(Exercise objective) From the data underneath, reproduce exactly the stretch that begins at the line with "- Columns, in" and ends after the line with "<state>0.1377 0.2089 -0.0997".

Data excerpts
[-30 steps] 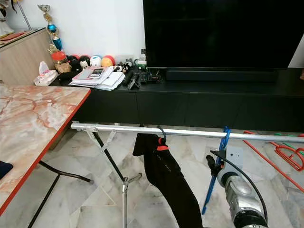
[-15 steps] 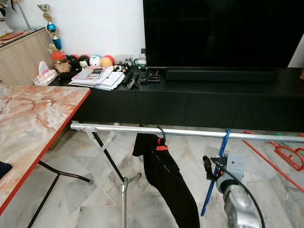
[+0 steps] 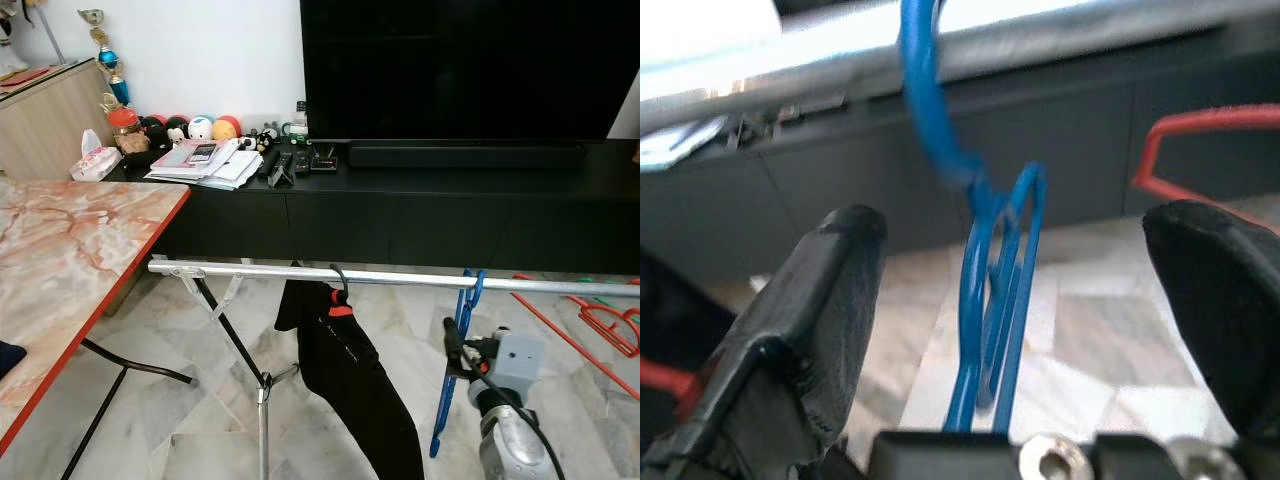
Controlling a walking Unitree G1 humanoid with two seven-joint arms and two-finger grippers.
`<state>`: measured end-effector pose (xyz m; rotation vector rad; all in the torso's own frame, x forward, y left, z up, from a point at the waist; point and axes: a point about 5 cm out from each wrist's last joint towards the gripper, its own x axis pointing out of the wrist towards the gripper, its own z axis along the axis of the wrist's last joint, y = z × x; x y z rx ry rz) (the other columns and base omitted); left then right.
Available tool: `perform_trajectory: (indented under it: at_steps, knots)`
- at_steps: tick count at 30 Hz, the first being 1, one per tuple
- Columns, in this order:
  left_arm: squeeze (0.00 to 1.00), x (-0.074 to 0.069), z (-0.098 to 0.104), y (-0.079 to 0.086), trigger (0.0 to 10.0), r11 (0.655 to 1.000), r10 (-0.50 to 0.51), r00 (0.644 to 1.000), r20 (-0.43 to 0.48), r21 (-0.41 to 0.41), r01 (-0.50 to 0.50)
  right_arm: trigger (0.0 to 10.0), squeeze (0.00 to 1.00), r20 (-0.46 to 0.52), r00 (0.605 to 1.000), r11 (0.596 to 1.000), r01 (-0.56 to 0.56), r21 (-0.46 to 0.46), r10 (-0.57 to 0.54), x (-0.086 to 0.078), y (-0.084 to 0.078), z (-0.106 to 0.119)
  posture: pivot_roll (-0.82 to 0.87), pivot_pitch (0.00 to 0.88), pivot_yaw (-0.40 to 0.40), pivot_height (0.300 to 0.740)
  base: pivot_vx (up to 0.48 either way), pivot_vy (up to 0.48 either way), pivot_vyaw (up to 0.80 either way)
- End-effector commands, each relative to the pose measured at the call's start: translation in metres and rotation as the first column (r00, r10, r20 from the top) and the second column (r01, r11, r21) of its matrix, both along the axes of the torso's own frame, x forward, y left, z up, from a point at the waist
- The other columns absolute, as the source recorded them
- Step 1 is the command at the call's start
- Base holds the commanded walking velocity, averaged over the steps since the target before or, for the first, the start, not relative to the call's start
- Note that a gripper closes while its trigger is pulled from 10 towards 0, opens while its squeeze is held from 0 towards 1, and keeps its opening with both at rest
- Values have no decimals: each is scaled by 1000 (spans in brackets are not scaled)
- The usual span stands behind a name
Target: Hang hanger
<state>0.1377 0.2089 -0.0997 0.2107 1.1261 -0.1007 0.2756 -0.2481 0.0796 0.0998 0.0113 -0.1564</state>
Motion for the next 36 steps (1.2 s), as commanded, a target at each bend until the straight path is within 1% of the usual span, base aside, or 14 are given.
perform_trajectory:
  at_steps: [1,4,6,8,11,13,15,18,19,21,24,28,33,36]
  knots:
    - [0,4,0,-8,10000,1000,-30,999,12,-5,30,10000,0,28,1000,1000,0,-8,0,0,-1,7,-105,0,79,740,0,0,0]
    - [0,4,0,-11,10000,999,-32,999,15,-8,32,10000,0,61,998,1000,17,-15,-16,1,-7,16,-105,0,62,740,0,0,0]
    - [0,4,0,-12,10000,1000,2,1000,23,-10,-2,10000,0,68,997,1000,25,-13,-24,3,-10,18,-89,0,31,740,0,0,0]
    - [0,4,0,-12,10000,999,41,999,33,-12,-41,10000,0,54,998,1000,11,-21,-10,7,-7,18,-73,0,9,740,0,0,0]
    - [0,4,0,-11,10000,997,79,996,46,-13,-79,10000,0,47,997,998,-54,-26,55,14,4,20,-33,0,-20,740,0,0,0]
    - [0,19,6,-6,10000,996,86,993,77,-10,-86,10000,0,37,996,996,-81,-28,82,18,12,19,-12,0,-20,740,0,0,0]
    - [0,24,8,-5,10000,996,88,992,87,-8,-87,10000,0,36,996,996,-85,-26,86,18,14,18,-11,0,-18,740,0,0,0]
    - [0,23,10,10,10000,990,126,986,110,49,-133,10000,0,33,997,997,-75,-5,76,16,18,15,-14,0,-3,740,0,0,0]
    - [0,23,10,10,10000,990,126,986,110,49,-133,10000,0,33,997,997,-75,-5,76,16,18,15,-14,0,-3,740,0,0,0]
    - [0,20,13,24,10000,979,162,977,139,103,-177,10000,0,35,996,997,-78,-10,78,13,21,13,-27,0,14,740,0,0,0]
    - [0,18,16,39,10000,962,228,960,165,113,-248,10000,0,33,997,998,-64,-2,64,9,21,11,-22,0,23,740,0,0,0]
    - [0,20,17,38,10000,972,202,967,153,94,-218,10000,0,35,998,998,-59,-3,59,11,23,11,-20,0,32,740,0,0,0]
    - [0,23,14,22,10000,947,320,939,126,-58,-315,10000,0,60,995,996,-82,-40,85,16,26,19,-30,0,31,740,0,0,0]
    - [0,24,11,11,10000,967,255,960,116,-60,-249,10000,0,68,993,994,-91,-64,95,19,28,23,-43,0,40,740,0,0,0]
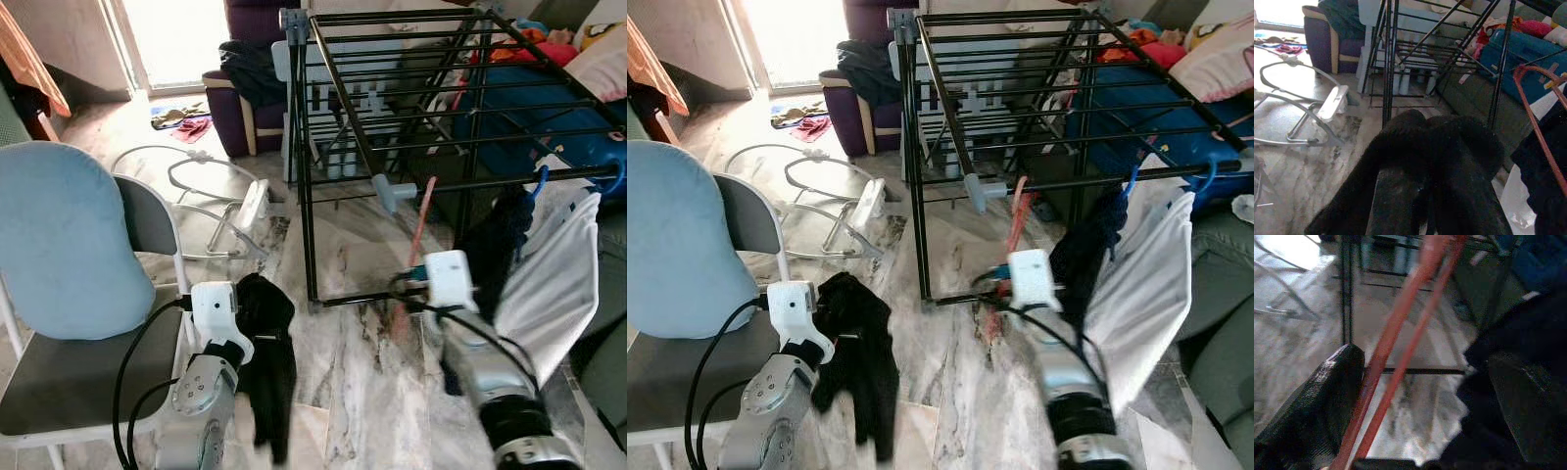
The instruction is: Hang hanger
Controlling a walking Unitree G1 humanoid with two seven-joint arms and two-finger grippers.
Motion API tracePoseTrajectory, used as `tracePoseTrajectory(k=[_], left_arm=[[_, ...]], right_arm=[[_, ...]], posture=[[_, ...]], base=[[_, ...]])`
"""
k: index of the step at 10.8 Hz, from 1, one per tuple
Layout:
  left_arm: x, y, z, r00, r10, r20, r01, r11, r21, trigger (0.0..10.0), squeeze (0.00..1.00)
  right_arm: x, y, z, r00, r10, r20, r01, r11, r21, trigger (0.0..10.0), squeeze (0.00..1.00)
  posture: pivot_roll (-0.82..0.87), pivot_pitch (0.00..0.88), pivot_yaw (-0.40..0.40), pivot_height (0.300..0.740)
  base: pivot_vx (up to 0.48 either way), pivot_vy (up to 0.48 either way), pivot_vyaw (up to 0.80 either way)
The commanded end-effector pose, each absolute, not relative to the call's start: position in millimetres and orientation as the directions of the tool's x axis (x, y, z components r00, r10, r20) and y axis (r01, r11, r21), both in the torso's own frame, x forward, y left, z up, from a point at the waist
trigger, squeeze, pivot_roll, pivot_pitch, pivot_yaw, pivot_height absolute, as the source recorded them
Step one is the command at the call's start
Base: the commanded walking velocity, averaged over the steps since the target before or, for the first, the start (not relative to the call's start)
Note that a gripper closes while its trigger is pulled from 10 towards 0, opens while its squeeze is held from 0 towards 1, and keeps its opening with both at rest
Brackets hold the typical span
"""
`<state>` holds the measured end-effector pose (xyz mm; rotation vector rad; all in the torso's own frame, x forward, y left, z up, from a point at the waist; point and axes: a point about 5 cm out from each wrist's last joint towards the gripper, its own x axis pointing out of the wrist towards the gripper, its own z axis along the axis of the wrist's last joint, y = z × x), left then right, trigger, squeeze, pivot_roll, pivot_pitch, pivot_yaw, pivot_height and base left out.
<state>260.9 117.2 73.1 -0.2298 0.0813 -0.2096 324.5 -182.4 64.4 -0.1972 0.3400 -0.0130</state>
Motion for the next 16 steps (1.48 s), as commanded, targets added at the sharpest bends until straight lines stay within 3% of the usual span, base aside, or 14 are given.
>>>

(The completed task)
- Columns, in this order:
  left_arm: squeeze (0.00 to 1.00), x (-0.074 to 0.069), z (-0.098 to 0.104), y (-0.079 to 0.086), trigger (0.0 to 10.0), r11 (0.655 to 1.000), r10 (-0.50 to 0.51), r00 (0.644 to 1.000), r20 (-0.43 to 0.48), r21 (-0.41 to 0.41), r01 (-0.50 to 0.50)
  right_arm: trigger (0.0 to 10.0), squeeze (0.00 to 1.00), r20 (-0.46 to 0.52), r00 (0.605 to 1.000), r11 (0.596 to 1.000), r01 (-0.56 to 0.56), r21 (-0.46 to 0.46), r10 (-0.57 to 0.54), x (-0.086 to 0.078), y (-0.084 to 0.078), z (-0.106 to 0.119)
  posture: pivot_roll (-0.82 to 0.87), pivot_pitch (0.00 to 0.88), pivot_yaw (-0.40 to 0.40), pivot_height (0.300 to 0.740)
  base: pivot_vx (up to 0.48 either way), pivot_vy (up to 0.48 either way), pivot_vyaw (up to 0.80 either way)
- End-effector commands, each relative to the pose measured at the call's start: translation in metres and rotation as the first column (r00, r10, r20 from the top) and the second column (r01, r11, r21) of its matrix, both along the axes of the torso's own frame, x forward, y left, z up, from a point at the waist
- The other columns absolute, as the source recorded them
- Step 1 is the command at the call's start
- Base holds the commanded walking velocity, averaged over the steps since the target before or, for the first, the start, not relative to the call's start
- Note that a gripper closes while its trigger is pulled from 10 towards 0, opens while its squeeze is held from 0 towards 1, and keeps its opening with both at rest
- Values have no decimals: each is scaled by 1000 (spans in brackets are not scaled)
- The usual span stands behind a name
Target: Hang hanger
<state>0.1377 0.2089 -0.0997 0.2107 1.1261 -0.1007 0.2756 -0.2481 0.0796 0.0998 0.0113 -0.1564</state>

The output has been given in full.